Does that amount to a veto? It’s complicated.
“Not all pipeline impacts give rise to a duty to only proceed with full consent,” he said. “It is a question of the degree and significance of the impact that determines the process and nature of the government’s consultation with Indigenous peoples.
“However, I think the case law is equally clear that when facing a direct, serious and sustained impact on the lands held under Aboriginal title or on which Aboriginal and treaty rights are enjoyed, consent may well be required.
“In effect, in some circumstances Indigenous communities may have a veto over a particular industrial project.”
Adams said another reason pipelines are tricky is that courts are compelled to forecast and imagine their negative impacts.

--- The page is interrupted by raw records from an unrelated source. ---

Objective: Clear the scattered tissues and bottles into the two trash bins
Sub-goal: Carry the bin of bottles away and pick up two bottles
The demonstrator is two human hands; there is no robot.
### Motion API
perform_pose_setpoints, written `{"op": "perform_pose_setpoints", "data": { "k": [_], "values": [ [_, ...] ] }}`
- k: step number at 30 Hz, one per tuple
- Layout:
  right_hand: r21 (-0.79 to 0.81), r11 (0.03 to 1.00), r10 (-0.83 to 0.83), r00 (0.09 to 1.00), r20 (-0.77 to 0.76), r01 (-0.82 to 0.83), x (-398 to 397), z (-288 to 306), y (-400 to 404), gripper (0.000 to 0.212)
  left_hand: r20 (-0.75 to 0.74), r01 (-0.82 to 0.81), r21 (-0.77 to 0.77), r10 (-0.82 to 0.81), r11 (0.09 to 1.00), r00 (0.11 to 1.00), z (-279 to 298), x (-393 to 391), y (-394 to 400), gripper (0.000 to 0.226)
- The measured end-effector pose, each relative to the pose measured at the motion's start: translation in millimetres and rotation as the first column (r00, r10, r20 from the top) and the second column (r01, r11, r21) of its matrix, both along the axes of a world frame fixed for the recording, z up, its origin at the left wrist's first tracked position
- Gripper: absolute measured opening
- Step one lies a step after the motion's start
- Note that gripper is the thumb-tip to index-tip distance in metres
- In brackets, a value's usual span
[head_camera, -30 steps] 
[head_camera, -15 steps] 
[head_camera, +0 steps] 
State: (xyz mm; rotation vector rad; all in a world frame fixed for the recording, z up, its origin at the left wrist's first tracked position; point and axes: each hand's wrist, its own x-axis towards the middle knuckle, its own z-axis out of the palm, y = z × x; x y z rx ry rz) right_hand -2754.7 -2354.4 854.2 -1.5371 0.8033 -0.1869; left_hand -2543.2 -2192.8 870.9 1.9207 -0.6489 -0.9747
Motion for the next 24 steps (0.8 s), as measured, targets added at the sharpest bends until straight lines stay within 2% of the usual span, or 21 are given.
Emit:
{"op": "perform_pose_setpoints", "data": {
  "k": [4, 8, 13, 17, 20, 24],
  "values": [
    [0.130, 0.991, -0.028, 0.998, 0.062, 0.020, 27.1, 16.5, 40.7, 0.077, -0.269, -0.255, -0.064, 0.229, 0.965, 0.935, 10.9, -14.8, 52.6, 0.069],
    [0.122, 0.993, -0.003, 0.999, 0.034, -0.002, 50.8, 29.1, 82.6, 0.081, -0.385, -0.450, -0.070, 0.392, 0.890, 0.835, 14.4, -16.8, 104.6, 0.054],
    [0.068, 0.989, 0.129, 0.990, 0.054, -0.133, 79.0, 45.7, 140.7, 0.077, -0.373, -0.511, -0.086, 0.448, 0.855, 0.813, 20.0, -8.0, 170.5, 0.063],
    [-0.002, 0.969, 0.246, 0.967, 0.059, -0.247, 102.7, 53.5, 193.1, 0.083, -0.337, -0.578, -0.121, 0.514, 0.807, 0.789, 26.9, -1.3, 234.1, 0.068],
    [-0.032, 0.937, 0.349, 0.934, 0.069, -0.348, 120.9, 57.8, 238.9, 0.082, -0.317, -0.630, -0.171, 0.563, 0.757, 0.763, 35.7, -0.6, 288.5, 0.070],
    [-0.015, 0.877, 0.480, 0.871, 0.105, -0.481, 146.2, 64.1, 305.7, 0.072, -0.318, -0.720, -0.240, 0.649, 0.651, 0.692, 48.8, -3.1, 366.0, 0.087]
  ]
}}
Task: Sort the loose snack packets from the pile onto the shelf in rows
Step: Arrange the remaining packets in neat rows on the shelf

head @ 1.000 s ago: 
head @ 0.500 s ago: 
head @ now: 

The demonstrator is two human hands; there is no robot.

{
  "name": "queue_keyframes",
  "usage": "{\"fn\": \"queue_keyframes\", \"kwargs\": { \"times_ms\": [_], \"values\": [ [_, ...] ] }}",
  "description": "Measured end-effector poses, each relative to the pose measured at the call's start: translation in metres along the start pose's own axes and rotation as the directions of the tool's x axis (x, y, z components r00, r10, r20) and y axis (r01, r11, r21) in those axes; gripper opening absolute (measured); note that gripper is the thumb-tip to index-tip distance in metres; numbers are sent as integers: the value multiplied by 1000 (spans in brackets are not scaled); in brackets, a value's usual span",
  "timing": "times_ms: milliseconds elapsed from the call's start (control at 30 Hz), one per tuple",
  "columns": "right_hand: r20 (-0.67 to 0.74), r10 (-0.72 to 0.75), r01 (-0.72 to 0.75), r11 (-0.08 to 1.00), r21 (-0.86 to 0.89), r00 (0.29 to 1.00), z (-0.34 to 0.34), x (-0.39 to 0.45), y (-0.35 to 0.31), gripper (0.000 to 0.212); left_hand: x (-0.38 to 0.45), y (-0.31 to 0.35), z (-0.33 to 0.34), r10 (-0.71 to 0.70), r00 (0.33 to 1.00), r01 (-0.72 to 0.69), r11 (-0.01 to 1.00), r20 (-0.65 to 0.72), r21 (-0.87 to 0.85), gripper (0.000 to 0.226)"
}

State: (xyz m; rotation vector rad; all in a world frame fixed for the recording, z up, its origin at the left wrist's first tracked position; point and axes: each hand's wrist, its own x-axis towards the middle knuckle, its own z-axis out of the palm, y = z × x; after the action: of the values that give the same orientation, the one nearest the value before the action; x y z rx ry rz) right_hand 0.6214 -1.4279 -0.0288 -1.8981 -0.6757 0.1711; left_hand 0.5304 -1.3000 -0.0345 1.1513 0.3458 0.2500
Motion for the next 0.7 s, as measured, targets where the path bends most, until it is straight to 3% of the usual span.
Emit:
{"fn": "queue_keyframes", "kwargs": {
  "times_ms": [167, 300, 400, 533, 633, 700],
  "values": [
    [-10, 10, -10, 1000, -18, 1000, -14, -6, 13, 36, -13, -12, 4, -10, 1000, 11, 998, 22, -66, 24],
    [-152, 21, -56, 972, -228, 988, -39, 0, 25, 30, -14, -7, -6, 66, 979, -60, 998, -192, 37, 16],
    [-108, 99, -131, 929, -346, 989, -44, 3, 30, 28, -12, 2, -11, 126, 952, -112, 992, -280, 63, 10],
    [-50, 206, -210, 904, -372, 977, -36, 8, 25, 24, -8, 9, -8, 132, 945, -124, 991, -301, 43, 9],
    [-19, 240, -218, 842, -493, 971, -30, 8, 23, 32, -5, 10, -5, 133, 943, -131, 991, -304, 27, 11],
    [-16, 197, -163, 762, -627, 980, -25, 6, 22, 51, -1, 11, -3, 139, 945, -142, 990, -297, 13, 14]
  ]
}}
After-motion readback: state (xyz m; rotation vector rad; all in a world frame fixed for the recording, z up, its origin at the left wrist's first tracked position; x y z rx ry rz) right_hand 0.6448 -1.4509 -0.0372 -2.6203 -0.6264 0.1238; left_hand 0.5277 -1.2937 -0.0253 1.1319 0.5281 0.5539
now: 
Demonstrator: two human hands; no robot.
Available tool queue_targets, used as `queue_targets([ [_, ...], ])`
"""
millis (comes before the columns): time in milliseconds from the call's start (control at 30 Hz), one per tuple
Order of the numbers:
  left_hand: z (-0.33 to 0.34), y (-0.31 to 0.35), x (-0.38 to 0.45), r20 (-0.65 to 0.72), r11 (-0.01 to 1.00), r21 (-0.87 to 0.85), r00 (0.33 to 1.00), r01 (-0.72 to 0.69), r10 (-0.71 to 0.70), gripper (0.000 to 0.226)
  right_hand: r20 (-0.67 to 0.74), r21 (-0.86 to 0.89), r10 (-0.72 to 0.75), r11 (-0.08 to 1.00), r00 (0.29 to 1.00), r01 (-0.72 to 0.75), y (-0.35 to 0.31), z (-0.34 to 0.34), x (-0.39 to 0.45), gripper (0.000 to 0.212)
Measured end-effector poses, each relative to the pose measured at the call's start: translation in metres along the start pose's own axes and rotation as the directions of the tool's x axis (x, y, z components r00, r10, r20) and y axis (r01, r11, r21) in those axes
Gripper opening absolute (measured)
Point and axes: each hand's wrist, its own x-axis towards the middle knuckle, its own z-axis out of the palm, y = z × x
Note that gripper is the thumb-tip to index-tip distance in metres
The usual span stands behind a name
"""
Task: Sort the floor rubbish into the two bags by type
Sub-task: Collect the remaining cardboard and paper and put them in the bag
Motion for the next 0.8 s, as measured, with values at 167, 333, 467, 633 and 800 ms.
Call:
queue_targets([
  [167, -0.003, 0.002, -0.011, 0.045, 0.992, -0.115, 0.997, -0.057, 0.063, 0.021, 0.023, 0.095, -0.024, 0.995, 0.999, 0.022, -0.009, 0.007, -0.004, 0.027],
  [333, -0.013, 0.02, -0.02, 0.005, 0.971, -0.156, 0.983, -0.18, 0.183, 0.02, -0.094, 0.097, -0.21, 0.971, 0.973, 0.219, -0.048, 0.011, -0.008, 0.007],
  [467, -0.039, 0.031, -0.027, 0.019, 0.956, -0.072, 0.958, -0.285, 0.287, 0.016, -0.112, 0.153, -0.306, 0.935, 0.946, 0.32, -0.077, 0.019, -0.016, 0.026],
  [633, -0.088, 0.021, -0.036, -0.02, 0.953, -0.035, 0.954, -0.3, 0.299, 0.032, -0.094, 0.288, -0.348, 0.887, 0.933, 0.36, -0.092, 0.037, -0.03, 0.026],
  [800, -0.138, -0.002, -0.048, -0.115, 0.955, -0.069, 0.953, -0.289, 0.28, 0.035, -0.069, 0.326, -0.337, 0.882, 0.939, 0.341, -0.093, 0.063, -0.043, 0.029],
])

“Mechanical and human error lead to pipeline spills—no company can deny it,” he said. “It’s not just the impact of the pipeline being buried underground, it’s the spill that may happen in 50 years.”
He said when Indigenous communities complain about the negative impact on their Aboriginal rights and title, they also have in mind the accidents that no one anticipates but that do, in fact, occur.
“It’s the Exxon Valdez, it’s the pipeline spill in Michigan, it’s the BP disaster in the Gulf,” he said. “If you’re a court evaluating the legality of a pipeline in relation to its impact on Aboriginal rights, how do you calculate the negative impact of something that hasn’t happened yet? It is extremely difficult to calibrate.”
He says pipeline battles both politically and legally are not for the faint of heart.
“Balancing constitutional politics, the honour of the Crown in relation to Indigenous peoples, and the economic benefits generated from the exploitation and trade of these resources is a political and legal high-wire act. The road ahead will be a difficult one.”